Your rotary inverted pendulum is also known as a Furuta pendulum. An analysis of this system, including the inertia tensors, the Lagrangian, the non-linear equations of motion and numerical modeling results, is provided in this paper: On the Dynamics of the Furuta Pendulum
1744352422438.png

Try comparing your results to those in the paper.
 
renormalize said:
Your rotary inverted pendulum is also known as a Furuta pendulum. An analysis of this system, including the inertia tensors, the Lagrangian, the non-linear equations of motion and numerical modeling results, is provided in this paper: On the Dynamics of the Furuta Pendulum
View attachment 359731
Try comparing your results to those in the paper.
Thanks for sending that to me. Great resource. However, I used the exact results in the paper and this is what i get. Still the same thing is happening:

1744366678777.png



Python:
import sympy as sp

# === Step 1: Define all symbolic variables ===
theta1, theta2 = sp.symbols('theta1 theta2')
theta1_dot, theta2_dot = sp.symbols('theta1_dot theta2_dot')
theta1_ddot, theta2_ddot = sp.symbols('theta1_ddot theta2_ddot')
tau1, tau2 = sp.symbols('tau1 tau2')
J0_hat, J2_hat = sp.symbols('J0_hat J2_hat')
J0, J1, J2 = sp.symbols('J0, J1, J2')
g = sp.symbols('g')

# Constants
m1, m2, L1, L2 = sp.symbols('m1 m2 L1 L2')
b1, b2 = sp.symbols('b1 b2')

# === Step 2: Numerator Expression ===
T = sp.Matrix([theta1_dot, theta2_dot, theta1_dot * theta2_dot, theta1_dot**2, theta2_dot**2])

A = sp.Matrix([
    [m2*L1*(0.5*L2)*sp.cos(theta2)*b1],
    [-b2 * (J0_hat + J2_hat * sp.sin(theta2)**2)],
    [m2*L1*(L2*0.5)*J2_hat * sp.cos(theta2) * sp.sin(2*theta2)],
    [-(1/2)*sp.sin(2*theta2)*(J0_hat*J2_hat + (J2_hat**2) * sp.sin(theta2)**2)],
    [-(1/2)*m2**2 * L1**2 * (L2/2)**2 * sp.sin(2*theta2)]
])

B = sp.Matrix([
    [-m2 * L1 * (L2*0.5) * sp.cos(theta2)],
    [J0_hat + J2_hat * sp.sin(theta2)**2],
    [-m2 * (L2*0.5) * sp.sin(theta2) * (J0_hat + J2_hat * sp.sin(theta2)**2)]
])

U = sp.Matrix([tau1, tau2, g])

numerator = (A.T * T)[0] + (B.T * U)[0]

# === Step 3: Denominator Expression ===
denominator = (J0_hat*J2_hat + J2_hat**2 * sp.sin(theta2)**2) - m2**2 * L1**2 * (L2/2)**2 * sp.cos(theta2)**2

# === Step 4: Final expression ===
theta2_ddot_expr = numerator / denominator

theta2_ddot_expr = theta2_ddot_expr.subs(J0_hat, J1 + m1*(L1/2)**2 + m2*L1**2)
theta2_ddot_expr = theta2_ddot_expr.subs(J2_hat, J2 + m2*(L2/2)**2)

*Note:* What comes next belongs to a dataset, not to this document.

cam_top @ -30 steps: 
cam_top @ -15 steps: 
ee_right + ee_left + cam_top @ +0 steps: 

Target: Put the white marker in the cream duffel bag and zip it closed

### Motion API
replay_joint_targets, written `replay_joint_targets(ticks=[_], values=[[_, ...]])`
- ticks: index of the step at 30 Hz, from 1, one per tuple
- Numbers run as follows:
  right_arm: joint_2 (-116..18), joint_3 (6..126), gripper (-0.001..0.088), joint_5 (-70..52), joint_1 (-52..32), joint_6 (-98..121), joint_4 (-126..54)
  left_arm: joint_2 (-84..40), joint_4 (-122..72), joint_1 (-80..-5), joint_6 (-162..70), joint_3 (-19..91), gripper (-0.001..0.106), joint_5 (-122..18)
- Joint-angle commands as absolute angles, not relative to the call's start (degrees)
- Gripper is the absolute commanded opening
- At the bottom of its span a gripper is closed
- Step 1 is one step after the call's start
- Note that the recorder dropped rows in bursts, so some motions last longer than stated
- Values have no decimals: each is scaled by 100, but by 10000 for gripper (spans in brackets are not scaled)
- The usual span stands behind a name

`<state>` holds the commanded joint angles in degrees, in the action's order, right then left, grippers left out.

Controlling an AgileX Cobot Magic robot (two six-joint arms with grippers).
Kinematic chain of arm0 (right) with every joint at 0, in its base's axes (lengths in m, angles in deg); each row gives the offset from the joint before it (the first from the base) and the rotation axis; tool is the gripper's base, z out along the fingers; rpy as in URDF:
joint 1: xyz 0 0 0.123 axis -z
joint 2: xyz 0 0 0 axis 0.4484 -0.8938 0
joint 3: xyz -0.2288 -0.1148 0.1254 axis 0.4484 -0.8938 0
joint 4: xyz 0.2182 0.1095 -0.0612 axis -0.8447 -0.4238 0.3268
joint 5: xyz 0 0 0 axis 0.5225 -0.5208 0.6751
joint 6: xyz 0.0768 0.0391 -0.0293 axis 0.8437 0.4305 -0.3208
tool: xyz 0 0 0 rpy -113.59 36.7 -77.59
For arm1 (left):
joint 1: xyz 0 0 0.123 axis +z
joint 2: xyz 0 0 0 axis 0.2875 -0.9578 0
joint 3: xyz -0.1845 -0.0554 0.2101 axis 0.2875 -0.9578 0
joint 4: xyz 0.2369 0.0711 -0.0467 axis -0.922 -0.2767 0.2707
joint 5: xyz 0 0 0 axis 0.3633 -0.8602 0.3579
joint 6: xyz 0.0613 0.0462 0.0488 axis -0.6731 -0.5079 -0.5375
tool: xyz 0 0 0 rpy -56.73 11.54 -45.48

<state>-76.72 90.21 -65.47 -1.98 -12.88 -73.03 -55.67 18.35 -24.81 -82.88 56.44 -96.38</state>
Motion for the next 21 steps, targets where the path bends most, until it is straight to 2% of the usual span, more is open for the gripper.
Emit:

# === Step 5: Lambdify ===
vars = (theta1, theta2, theta1_dot, theta2_dot, tau1, tau2, g, m1,
        m2, L1, L2, b1, b2, J1, J2)

thetaddot_func = sp.lambdify(vars, theta2_ddot_expr, 'numpy')

theta2_ddot_expr



When I use a Newtonian model I get:

1744366924839.png
 
Remusco said:
Thanks for sending that to me. Great resource. However, I used the exact results in the paper and this is what i get. Still the same thing is happening:
Can you explain in more detail how you determined that "the same thing is happening"? I ask because in your link you state:
"The rotary inverted pendulum system is a 1 DOF system with the motor actuator. It will have one Lagrange Equation."
and indeed you find one Lagrange equation-of-motion for your angle ##\theta## and your other angle ##\phi## apparently plays no role in your dynamics.
In contrast, the paper I referenced clearly describes a 2 DOF system and arrives at two coupled Lagrange equations-of-motion for the coordinates ##\theta_1,\theta_2## (your ##\phi,\theta\,##):
1744389939870.png

Why is there no dynamics for ##\phi## in your approach and how are you comparing the results?
 
renormalize said:
Can you explain in more detail how you determined that "the same thing is happening"? I ask because in your link you state:
"The rotary inverted pendulum system is a 1 DOF system with the motor actuator. It will have one Lagrange Equation."
and indeed you find one Lagrange equation-of-motion for your angle ##\theta## and your other angle ##\phi## apparently plays no role in your dynamics.
In contrast, the paper I referenced clearly describes a 2 DOF system and arrives at two coupled Lagrange equations-of-motion for the coordinates ##\theta_1,\theta_2## (your ##\phi,\theta\,##):
View attachment 359750
Why is there no dynamics for ##\phi## in your approach and how are you comparing the results?
I'm directly controlling phi with my stepper motor. The position, velocity, acceleration. The dynamics of phi are whatever I want them to be, and I'm assuming that the stepper is rigid and does not slow down under changes in torque, which is a valid assumption. This reduces the DOF by one; therefore I can just sub in the details for phi. When I put phi_dot =0, and let the pendulum oscillate, I get a slower frequency than what should be in reality.
 
Remusco said:
This reduces the DOF by one; therefore I can just sub in the details for phi. When I put phi_dot =0, and let the pendulum oscillate, I get a slower frequency than what should be in reality.
Thanks for the explanation. Can you post in LaTeX the Newton and Lagrange equations you get for ##\theta## to help us understand why they predict different frequencies?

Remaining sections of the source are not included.